Problems such as rust, mildew, and blossom damage are all reduced in gardens using a drip technique.
Another advantage is the cooling effect a drip or soaker system has on the soil. A properly managed drip or soaker irrigation system can be used to help keep down soil temperatures in the high heat of summer. This increases production, because plants grow more effectively in the cooler soil.
Finally, a drip or soaker irrigation system reduces the problem of soil compaction. When the soil is saturated with large amounts of water, its structure breaks down and compaction occurs. Drip or soaker irrigation reduces this problem because the water is introduced into the soil so slowly that the structure of the soil is not affected.

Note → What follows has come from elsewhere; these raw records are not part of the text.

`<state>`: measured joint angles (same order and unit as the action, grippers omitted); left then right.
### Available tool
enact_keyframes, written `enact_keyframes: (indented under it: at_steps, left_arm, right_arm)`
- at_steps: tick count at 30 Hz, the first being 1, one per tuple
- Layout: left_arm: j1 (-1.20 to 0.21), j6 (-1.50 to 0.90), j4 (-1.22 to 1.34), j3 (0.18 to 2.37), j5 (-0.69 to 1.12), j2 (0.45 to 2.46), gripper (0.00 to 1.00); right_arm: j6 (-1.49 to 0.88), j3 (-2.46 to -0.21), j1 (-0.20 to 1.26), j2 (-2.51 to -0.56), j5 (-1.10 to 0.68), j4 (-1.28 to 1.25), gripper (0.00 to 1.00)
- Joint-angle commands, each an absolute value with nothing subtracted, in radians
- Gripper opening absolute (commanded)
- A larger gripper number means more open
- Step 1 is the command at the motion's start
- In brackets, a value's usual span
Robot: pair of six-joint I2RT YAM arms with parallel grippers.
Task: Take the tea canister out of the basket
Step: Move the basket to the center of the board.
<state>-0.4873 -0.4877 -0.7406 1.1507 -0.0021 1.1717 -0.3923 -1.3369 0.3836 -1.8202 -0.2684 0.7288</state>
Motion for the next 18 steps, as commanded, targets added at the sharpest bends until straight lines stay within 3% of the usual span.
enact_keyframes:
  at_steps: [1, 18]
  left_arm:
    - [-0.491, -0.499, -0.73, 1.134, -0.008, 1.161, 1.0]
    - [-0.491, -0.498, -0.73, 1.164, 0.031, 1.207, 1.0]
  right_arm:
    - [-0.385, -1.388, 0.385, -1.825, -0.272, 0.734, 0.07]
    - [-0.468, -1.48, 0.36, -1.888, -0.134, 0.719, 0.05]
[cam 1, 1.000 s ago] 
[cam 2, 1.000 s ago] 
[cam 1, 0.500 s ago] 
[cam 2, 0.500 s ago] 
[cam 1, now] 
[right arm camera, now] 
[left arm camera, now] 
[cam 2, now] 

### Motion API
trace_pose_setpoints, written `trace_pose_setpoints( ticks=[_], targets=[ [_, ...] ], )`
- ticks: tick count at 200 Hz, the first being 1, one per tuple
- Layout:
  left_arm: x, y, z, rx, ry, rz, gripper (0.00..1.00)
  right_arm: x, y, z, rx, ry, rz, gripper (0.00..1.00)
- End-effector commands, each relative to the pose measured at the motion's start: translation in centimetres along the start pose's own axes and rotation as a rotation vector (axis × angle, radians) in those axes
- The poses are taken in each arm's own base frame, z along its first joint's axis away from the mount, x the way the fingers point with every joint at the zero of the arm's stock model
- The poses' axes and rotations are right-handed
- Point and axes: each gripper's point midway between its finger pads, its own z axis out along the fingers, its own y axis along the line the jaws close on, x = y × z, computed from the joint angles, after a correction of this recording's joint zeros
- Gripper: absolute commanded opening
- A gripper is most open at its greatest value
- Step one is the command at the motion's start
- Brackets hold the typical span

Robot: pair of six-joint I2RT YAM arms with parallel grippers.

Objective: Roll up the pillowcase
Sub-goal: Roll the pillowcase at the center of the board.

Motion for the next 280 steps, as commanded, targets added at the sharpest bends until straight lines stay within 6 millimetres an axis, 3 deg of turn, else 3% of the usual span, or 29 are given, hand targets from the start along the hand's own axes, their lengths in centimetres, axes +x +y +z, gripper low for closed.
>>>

With no adjustments needed for evaporation and run off, you can plan your watering task around the need to get about one inch of water to your plants each week from rain or from your drip system. That is about two quarts of water per square foot of garden per week. All you have to do is find out how much water your particular drip or soaker system releases over time, and you can then calculate how long each day or every two or three days you need to run your system. The trick is to set an empty tuna fish or cat food can under the drip emitter or the soaker hose. Time how long it takes to fill the can and you have the time it takes to get an inch of water approximately.